Auch zeigte sich, dass von den 28 internationalen Forschungskooperationen nur sechs mit Staaten im Globalen Süden durchgeführt wurden. Dies, obschon viele potenzielle Quellen von zoonotischen Virensprüngen in diesen Ländern liegen, und die dortige Bevölkerung am stärksten von den Auswirkungen einer Epidemie oder Pandemie betroffen ist. «Infektionskrankheiten und Pandemien kennen keine Grenzen», sagt Ruiz de Castañeda. «Entsprechend müssen sowohl Forschung als auch politische «One Health»-Vorstösse international koordiniert und ausgerichtet sein.»

«One Health» auf Bundesebene

Mit Inkrafttreten des neuen Epidemiengesetzes im Jahr 2016 wurde ein sogenanntes «Unterorgan One Health» geschaffen, in dem sich Fachleute aus Bundesämtern, Kantonen, Armee und Forschung regelmässig treffen. Im August 2023 hat der Bundesrat einen Bericht über die internationale Zusammenarbeit der Schweiz bei der Bekämpfung von Zoonosen verabschiedet. Dies als Reaktion auf ein Postulat der Aussenpolitischen Kommission des Nationalrats. Basierend auf den Ergebnissen des «Policy Briefs» (siehe Haupttext) sowie weiteren Studien und Erkenntnissen, beschreibt der Bericht des Bundesrates die Bedeutung eines ganzheitlichen Ansatzes und einer international koordinierten Antwort auf Zoonosen.
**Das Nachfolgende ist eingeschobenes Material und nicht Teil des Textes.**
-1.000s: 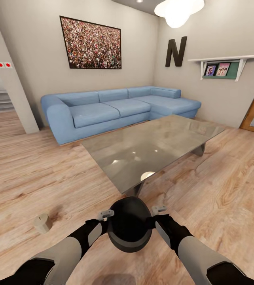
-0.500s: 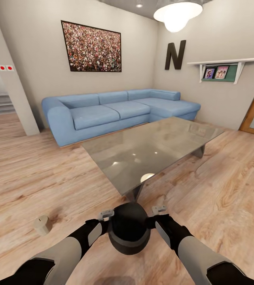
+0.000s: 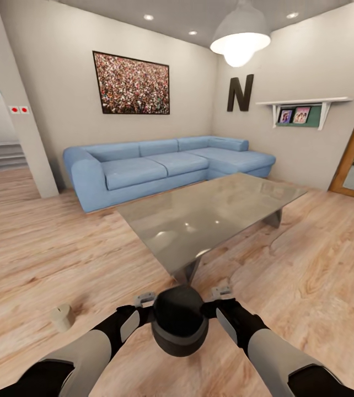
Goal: Place each of the two pumpkins and all three candles from the living room inside a cabinet in the living room (use any cabinet), then make sure every cabinet is closed, and position the cauldron so it is next to a table in the living room.
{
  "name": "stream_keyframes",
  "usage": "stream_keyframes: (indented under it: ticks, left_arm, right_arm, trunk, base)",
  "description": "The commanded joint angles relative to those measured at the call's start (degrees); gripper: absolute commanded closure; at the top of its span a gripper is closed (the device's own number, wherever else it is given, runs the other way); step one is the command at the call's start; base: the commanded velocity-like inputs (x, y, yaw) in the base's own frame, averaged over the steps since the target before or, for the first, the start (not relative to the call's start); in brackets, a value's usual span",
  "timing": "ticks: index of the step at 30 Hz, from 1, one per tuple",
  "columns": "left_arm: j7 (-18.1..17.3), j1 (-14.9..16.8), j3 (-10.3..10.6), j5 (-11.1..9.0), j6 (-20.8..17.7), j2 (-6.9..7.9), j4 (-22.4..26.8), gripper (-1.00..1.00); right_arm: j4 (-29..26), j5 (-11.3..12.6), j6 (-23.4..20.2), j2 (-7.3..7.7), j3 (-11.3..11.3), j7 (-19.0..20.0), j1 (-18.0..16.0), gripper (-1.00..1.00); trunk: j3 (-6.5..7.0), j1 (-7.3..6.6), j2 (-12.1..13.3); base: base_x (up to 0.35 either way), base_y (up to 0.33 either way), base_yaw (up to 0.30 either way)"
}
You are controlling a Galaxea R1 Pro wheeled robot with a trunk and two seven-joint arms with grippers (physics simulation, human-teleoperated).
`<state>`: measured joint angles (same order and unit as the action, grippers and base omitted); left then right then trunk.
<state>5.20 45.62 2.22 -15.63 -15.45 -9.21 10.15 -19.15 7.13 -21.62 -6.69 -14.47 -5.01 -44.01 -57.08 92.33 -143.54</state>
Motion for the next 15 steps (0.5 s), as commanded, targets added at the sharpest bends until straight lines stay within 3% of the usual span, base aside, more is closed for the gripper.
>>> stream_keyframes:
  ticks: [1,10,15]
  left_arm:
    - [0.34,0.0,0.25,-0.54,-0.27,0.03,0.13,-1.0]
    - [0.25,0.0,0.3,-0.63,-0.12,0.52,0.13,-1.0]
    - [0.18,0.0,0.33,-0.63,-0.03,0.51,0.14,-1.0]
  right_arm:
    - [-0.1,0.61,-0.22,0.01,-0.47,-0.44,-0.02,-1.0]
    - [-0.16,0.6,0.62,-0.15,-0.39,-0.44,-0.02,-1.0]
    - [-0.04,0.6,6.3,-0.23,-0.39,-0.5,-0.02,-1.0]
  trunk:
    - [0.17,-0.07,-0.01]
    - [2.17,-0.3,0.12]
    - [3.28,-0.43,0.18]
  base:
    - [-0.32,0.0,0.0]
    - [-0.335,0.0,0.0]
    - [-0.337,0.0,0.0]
Die Zusammenarbeit auf Bundesebene soll weiter verstärkt werden, um die Umsetzung des «One Health»-Ansatzes zu verbessern. Dies in Zusammenarbeit mit allen relevanten Akteuren, einschliesslich der Wissenschaft und der Zivilgesellschaft. Laut dem Bericht ist die Internationale Zusammenarbeit der Schweiz gut gerüstet, um diese Herausforderungen zu meistern.